Omar Qutachi1, Kevin M Shakesheff, Lee D K Buttery.   

Abstract

Embryoid bodies (EBs) generated from embryonic stem cells are used to study processes of differentiation within a three dimensional (3D) cell environment. In many instances however, EBs are dispersed to single cell suspensions with a subsequent monolayer culture. Moreover, where the 3D integrity of an EB is maintained, cytokines or drugs of interest to stimulate differentiation are often added directly to the culture medium at fixed concentrations and effects are usually limited to the outer layers of the EB. The aim of this study was to create an EB model with localised drug and or growth factor delivery directly within the EB. Using poly(DL-lactic acid-co-glycolic acid) microparticles (MPs) with an average diameter of 13μm, we have demonstrated controllable incorporation of defined numbers of MPs within human ES cell derived EBs, down to 1 MP per EB. This was achieved by coating MPs with human ES cell lysate and centrifugation of specific ratios of ES cells and MPs to form 3D aggregates.
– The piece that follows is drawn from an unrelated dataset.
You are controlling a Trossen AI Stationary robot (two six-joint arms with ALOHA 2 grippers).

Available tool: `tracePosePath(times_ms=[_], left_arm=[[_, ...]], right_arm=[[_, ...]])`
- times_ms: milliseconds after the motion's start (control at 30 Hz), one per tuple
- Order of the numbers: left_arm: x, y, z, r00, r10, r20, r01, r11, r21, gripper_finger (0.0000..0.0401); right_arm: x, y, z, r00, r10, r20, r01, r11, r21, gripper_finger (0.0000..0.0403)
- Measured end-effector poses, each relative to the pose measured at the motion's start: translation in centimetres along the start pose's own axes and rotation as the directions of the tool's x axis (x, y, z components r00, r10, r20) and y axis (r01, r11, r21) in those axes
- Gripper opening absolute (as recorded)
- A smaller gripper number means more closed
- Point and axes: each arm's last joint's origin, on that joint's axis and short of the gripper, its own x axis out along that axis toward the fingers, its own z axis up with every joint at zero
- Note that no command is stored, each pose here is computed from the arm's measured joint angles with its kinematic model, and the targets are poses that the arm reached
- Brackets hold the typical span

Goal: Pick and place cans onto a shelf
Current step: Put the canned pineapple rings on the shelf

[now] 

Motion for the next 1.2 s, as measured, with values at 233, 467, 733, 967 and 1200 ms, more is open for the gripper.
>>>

Using MPs loaded with simvastatin (pro or active drug) or BMP-2, we have demonstrated osteogenic differentiation within the 3D aggregates, maintained in culture for up to 21days, and quantified by real time QPCR for osteocalcin. Immunostaining for RUNX2 and osteocalcin, and also histochemical staining with picrosirius red to demonstrate collage type 1 and Alizarin red to demonstrate calcium/mineralisation further demonstrated osteogenic differentiation and revealed regional staining associated with the locations of MPs within the aggregates. We also demonstrated endothelial differentiation within human ES cell-derived aggregates using VEGF loaded MPs. In conclusion, we demonstrate an effective and reliable approach for engineering stem aggregates with definable number of MPs within the 3D cellular structure. We also achieved localised osteogenic and endothelial differentiation associated with MPs releasing encapsulated drug molecules or cytokines directly within the cell aggregate. This provides a powerful tool for controlling and investigating differentiation within 3D cell cultures and has applications to drug delivery, drug discovery, stem cell biology, tissue engineering and regenerative medicine.
Copyright © 2013 Elsevier B.V. All rights reserved.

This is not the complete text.